*Your instructions:*
Report every line of the records below that contains the word "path".

Records drawn from a dataset
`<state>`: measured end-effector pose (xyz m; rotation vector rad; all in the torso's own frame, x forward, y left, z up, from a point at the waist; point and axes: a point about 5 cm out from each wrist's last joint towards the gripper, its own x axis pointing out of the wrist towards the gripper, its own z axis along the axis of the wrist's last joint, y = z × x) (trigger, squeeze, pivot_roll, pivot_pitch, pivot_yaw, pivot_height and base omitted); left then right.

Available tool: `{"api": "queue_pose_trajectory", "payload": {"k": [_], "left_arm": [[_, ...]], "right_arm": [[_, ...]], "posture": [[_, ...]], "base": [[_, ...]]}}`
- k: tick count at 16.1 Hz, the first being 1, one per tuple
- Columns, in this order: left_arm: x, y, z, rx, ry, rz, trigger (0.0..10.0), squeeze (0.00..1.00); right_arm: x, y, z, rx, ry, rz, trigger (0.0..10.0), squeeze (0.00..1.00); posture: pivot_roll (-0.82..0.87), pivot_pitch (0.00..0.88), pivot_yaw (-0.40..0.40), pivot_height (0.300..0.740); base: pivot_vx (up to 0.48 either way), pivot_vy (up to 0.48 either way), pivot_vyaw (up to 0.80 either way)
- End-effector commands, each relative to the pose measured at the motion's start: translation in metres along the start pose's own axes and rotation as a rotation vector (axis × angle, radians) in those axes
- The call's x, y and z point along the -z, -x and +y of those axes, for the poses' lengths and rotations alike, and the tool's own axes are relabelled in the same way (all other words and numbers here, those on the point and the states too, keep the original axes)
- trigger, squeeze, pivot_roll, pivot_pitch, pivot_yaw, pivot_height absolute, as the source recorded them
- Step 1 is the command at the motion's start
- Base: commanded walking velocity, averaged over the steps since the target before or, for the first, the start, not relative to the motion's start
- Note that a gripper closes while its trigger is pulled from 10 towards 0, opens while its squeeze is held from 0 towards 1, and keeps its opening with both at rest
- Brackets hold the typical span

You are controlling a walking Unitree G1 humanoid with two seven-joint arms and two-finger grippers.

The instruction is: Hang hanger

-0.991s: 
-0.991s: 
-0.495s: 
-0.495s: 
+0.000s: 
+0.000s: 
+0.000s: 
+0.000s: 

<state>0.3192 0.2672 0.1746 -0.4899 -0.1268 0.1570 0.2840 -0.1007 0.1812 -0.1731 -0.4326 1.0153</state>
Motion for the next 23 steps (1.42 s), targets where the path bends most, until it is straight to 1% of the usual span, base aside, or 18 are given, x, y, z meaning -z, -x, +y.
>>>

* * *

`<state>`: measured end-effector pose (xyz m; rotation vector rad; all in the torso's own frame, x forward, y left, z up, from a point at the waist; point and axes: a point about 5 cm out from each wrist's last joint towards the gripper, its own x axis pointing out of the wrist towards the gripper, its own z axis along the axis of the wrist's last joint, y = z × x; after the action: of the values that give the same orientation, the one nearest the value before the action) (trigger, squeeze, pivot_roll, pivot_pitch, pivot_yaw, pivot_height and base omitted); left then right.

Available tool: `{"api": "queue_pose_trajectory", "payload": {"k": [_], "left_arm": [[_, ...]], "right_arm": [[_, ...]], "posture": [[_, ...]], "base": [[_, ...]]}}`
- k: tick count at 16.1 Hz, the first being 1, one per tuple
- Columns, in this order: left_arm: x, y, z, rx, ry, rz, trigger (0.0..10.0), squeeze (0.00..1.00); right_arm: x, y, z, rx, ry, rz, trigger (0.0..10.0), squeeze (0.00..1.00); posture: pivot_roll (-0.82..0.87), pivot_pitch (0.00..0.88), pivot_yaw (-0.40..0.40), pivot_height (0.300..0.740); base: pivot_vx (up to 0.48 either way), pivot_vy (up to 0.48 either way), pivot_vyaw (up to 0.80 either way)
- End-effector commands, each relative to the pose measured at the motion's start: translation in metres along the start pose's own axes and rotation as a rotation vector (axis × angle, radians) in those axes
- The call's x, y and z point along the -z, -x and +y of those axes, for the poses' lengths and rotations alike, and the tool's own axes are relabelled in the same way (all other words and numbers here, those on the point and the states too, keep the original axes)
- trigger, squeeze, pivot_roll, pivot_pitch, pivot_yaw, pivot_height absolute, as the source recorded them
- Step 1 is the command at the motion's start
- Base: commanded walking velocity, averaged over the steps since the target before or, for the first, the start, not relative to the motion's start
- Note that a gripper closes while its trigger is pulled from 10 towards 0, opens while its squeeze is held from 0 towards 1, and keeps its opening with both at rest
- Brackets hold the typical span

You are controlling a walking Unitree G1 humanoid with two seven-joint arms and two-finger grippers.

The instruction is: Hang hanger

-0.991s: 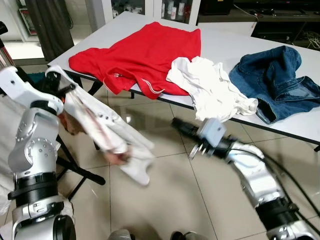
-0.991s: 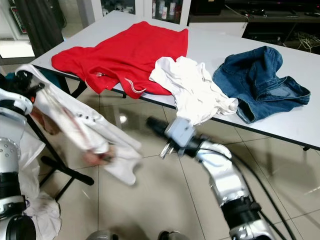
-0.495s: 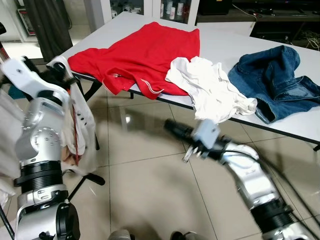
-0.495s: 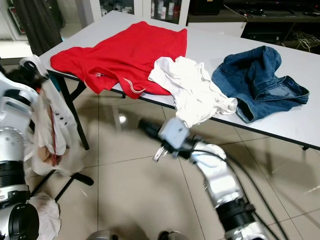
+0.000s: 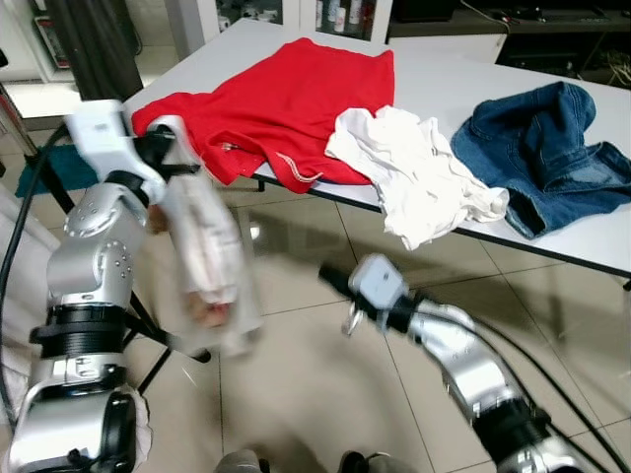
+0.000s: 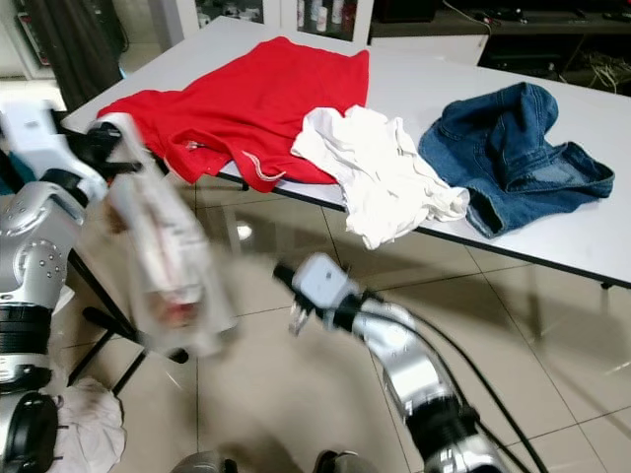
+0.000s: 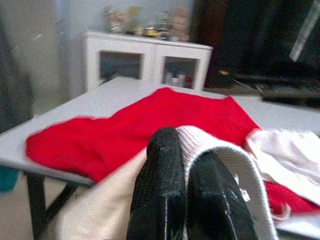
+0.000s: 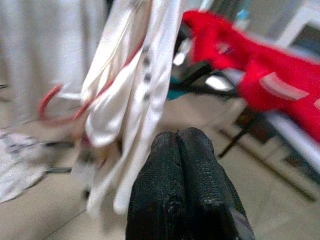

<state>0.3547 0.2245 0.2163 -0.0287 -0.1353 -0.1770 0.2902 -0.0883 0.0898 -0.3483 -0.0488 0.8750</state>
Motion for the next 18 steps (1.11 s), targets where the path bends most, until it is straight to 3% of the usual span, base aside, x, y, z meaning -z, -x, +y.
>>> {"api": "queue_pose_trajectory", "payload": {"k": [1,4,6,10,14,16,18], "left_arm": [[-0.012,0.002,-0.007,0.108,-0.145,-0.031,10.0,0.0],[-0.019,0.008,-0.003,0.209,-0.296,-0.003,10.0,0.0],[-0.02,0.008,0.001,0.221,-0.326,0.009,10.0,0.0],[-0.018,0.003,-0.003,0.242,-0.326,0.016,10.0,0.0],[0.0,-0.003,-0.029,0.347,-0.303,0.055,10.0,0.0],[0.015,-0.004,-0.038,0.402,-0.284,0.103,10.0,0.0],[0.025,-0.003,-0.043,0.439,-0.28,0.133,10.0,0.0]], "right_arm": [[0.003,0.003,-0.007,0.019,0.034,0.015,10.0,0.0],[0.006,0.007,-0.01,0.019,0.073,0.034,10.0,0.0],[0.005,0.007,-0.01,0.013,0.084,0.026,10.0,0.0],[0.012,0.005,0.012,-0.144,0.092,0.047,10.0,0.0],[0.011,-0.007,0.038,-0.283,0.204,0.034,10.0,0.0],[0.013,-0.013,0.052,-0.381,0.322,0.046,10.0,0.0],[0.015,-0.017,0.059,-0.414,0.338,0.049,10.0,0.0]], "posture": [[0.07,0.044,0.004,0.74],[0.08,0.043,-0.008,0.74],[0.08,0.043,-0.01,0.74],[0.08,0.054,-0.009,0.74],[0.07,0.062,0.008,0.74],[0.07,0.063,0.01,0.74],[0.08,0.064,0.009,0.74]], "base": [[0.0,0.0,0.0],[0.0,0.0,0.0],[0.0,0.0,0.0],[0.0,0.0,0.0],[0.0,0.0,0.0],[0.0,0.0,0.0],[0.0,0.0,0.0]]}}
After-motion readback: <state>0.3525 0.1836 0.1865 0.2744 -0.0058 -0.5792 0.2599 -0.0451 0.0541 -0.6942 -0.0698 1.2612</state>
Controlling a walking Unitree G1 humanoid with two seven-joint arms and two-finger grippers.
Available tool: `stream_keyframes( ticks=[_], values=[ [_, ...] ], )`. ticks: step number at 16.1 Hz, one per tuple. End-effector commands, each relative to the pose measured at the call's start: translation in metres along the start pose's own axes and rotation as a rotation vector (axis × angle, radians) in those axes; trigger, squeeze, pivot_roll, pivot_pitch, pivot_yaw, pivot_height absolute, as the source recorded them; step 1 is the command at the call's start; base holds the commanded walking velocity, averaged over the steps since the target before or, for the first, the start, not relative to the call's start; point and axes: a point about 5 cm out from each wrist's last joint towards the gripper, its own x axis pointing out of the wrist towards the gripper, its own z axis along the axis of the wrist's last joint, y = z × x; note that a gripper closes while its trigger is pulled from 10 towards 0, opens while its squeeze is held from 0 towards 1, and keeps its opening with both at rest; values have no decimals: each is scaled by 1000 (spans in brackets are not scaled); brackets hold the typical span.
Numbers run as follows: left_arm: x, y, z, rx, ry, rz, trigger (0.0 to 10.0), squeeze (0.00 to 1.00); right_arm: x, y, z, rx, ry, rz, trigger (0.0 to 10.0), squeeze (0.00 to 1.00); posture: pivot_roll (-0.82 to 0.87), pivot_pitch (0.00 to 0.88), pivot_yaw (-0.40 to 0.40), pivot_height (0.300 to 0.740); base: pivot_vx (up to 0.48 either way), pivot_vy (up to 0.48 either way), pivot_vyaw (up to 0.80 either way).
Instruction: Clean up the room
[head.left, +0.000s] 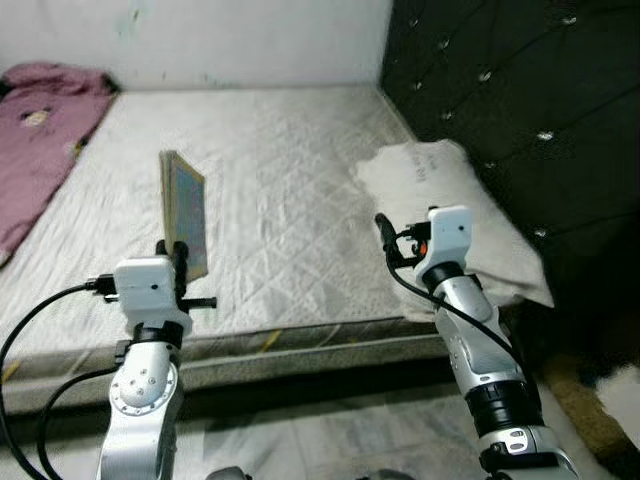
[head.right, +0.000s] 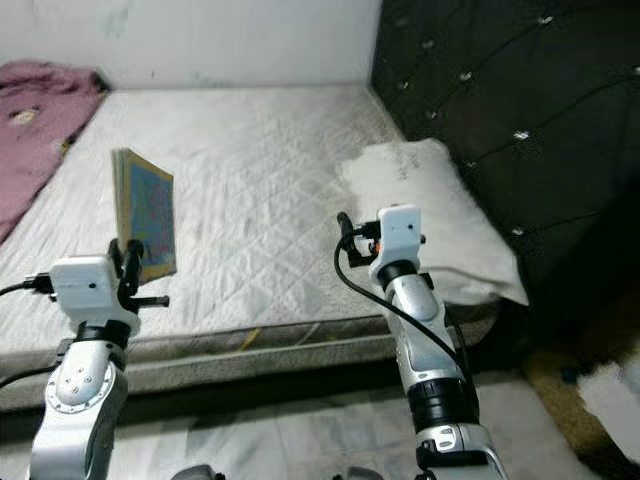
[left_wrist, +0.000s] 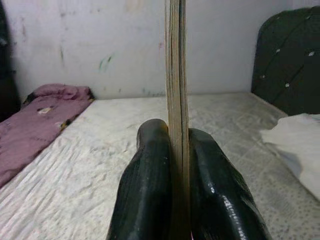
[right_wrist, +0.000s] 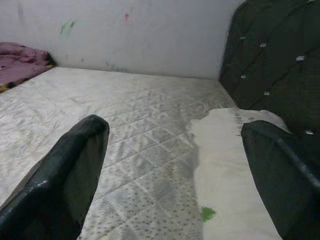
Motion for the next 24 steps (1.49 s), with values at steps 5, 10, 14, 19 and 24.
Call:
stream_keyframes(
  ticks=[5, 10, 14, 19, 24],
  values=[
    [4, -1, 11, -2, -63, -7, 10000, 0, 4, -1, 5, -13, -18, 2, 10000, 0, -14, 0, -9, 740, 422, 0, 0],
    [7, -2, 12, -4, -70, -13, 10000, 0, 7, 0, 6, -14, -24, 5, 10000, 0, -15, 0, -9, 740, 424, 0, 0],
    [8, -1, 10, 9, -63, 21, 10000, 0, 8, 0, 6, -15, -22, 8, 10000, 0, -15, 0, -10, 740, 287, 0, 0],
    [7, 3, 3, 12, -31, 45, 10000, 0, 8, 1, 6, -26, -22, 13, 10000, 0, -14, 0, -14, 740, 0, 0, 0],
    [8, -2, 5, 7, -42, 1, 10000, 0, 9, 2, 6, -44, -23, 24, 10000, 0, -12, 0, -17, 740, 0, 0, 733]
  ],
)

*Task answer:*
Motion for the next 23 steps (1.42 s), targets where the path bends most, until it is straight to 1% of the usual span, base aside, or 18 are given, x, y, z meaning -z, -x, +y.
Motion for the next 18 steps (1.11 s), targets where the path bends most, until it is straight to 3% of the usual span, base aside, x, y, z meaning -z, -x, +y.

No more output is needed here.